*Exercise objective*.
A single number is required: how many lines below include the string "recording".

--- Provided data ---

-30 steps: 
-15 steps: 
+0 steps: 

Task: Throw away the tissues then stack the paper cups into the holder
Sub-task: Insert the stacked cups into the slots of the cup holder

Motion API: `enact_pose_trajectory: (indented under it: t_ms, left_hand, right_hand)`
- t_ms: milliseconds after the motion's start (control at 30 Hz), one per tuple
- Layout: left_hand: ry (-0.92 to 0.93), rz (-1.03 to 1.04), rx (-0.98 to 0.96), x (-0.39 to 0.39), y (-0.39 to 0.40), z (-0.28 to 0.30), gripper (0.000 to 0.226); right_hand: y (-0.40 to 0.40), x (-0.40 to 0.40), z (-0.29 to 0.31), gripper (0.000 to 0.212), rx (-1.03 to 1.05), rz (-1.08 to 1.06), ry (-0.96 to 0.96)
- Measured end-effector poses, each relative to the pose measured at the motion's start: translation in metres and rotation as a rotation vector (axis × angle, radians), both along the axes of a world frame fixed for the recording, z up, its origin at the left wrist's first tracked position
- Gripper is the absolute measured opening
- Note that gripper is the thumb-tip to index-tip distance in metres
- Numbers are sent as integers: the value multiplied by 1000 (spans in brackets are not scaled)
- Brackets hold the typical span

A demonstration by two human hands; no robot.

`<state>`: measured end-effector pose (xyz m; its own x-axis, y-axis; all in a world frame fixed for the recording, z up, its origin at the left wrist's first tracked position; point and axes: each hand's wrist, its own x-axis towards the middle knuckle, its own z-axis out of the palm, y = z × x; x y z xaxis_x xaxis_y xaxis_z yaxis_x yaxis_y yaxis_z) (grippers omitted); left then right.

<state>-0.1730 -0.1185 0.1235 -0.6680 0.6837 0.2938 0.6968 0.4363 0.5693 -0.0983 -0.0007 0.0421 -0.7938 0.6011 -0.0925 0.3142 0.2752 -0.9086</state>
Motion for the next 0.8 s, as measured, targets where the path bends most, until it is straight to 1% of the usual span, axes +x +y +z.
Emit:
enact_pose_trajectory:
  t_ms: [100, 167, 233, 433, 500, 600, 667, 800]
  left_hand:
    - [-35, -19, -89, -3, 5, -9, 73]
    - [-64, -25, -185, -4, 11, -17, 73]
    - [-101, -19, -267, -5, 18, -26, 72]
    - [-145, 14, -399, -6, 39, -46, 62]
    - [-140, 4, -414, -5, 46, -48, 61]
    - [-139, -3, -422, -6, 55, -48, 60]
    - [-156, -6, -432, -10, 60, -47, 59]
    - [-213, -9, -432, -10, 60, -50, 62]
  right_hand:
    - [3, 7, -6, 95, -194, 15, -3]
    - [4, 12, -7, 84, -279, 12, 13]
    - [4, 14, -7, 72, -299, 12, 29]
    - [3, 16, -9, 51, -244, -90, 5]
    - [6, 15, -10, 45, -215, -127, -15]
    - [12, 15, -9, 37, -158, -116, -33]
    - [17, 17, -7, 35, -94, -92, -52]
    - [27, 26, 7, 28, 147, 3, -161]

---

*Answer box*.
2